According to the present invention, the following effects can be expected.

According to the present invention, a specific object of the present invention can provide a complex control apparatus for a power system capable of automatically performing power factor control, peak power control and standby power control.

In addition, according to the present invention, it not only blocks the occurrence of the instantaneous inrush current and the surge current, but also sequentially controls the contact to dramatically reduce the failure rate to extend the life of the condenser, combined control of the power system that can extend the relay life A device can be provided.

In addition, according to the present invention, it is possible to provide a complex control apparatus for a power system that can easily cope with a change in an instant load by increasing the control speed.

In addition, according to the present invention, by controlling the preliminary load according to a predetermined value in the peak power generation situation, a plurality of contact points are sequentially blocked to control the peak power generation inherently to control the power system that can reduce the power usage cost A device can be provided.

In addition, according to the present invention, it is possible to provide a complex control device for a power system that can effectively control the preload according to the target value, and to reduce the accident due to overload by performing simultaneous start and simultaneous overload control.

In addition, according to the present invention, it is possible to provide a complex control apparatus for a power system capable of preventing power loss due to standby power according to a predetermined scheduling.

Hereinafter, preferred embodiments of the present invention will be described in detail with reference to the accompanying drawings. First of all, in adding reference numerals to the components of each drawing, it should be noted that the same reference numerals are used as much as possible even if displayed on different drawings. In addition, in describing the present invention, when it is determined that the detailed description of the related well-known configuration or function may obscure the gist of the present invention, the detailed description thereof will be omitted.

1 is a view showing a composite control device for a power system according to a preferred embodiment of the present invention. Referring to FIG. 1, a complex control device for a power system includes a central control device 101, a display 103, and a relay control device 107.

The central control unit 101 automatically performs combined control of power factor control, peak power control and standby power control in accordance with the present invention. In addition, the central control device 101 according to the present invention serves to control the overall operation of the display 103, the relay control device 107. The central control unit automatically performs power factor control, peak power control and standby power control based on the settings of the power factor control, peak power control and standby power control inputted by the user via the PC 105. The central control apparatus may include an automatic power factor control module for automatically controlling power factor, a demand control module for automatically controlling peak power, and a standby power control module for automatically controlling standby power. The configuration and role of the central control unit 101 will be described in more detail with reference to FIGS. 2 and 3.

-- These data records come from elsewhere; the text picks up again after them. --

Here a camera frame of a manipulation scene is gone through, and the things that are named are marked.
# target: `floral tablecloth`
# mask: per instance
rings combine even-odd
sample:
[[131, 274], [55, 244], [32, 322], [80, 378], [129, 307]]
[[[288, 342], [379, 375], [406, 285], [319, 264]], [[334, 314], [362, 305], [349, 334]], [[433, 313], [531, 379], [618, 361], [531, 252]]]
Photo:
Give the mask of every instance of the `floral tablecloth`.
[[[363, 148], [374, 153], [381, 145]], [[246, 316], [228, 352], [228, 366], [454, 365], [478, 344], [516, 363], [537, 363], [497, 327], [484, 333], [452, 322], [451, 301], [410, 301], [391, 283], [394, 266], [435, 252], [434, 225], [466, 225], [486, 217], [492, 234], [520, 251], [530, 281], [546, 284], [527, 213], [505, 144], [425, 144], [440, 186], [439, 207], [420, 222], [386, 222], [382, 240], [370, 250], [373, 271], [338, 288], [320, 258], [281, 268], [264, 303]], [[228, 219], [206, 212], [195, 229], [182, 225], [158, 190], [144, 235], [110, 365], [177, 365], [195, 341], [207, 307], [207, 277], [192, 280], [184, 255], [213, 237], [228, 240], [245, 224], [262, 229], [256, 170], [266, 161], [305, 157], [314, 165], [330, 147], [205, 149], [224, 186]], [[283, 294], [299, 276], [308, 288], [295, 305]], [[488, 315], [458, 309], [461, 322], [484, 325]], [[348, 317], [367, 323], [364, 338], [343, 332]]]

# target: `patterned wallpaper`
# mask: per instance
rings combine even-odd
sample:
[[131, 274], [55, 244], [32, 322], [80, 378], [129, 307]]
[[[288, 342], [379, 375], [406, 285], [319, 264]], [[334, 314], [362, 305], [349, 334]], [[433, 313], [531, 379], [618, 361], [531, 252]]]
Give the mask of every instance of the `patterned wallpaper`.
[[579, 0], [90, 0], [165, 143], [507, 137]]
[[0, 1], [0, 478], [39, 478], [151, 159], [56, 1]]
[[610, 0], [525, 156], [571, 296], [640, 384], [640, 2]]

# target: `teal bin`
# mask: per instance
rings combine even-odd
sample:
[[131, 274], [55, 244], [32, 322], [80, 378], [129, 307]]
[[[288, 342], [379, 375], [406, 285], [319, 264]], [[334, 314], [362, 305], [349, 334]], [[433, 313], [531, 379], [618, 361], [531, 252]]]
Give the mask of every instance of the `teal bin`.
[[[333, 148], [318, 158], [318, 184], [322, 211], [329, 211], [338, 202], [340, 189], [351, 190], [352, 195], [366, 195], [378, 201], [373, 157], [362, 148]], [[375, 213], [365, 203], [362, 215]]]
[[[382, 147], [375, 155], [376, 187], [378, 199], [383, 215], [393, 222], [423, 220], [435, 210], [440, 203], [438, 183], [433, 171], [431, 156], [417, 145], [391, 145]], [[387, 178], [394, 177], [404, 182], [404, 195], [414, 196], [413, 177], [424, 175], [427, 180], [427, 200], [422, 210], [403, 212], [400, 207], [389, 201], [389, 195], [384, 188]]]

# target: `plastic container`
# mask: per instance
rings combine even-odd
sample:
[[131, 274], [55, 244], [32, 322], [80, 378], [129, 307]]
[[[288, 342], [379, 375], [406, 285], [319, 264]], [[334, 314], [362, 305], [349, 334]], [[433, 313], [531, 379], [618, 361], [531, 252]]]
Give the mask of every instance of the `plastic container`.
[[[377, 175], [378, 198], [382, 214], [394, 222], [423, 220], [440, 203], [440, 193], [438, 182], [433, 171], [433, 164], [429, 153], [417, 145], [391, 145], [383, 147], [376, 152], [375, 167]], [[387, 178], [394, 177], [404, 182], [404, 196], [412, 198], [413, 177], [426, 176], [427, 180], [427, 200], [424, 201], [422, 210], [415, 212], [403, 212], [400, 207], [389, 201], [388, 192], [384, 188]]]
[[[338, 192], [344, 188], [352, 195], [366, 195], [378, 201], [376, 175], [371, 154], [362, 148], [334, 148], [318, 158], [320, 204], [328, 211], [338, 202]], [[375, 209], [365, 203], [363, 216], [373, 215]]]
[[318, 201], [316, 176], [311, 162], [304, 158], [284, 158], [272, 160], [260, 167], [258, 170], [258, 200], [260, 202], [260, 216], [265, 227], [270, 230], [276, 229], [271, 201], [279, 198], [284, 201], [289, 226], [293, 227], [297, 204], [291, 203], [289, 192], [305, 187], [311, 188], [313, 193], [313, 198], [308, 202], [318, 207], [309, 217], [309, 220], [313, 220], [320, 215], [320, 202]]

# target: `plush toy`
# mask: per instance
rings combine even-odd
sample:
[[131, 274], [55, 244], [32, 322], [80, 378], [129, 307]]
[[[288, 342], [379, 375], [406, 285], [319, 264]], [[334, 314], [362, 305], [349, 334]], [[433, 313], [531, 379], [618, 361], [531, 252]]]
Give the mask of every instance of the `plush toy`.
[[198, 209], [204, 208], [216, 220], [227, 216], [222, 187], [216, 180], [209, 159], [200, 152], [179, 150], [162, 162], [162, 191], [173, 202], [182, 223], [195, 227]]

The display 103 is preferably implemented by LCD, and serves to output a variety of information so that the user specifies the set values of power factor control, peak power control and standby power control according to the present invention via the PC 105. . Display 103 may be connected to PC 105 via RS232 serial communication. The display 103 may output voltage phase, current phase and / or power factor in real time in the form of a graphic or alpha numeric under the control of the central control unit 101. The user may manually control the power factor to a desired power factor based on the information of the voltage phase, current phase, and / or power factor output to the display 103.

The relay control device 107 opens and closes the contact point to automatically perform power factor control, peak power control, and standby power control with respect to the load 109 according to the control signal of the central control device 101. The relay control device 107 according to the present invention may include a capacitor bank (not shown) for power factor control. In another preferred embodiment of the present invention, the relay control device 107 may include a contact opening and closing to select each capacitor of a capacitor bank (not shown) for power factor control. The relay control device 107 according to the present invention may include 14 channels as a control port for automatic power factor control, and select 4 circuits, 6 circuits, 8 circuits, 10 circuits, 12 circuits, and 14 circuits according to the situation. Only the selected circuit can be used as the circuit for power factor control. Of course, it will be apparent to those skilled in the art that the control port for automatic power factor control may include various channels other than 14 channels. As a result, it is possible to block generation of instantaneous inrush current and surge current between port movements, and it is possible to extend the capacitor life of the capacitor bank and the relay life by dramatically reducing the failure rate due to the sequential control. In addition, there is an advantage that can significantly increase the control speed due to the sequential control. In addition, the relay control device 107 according to the present invention may include a load-specific breaking circuit (not shown) for the peak power control.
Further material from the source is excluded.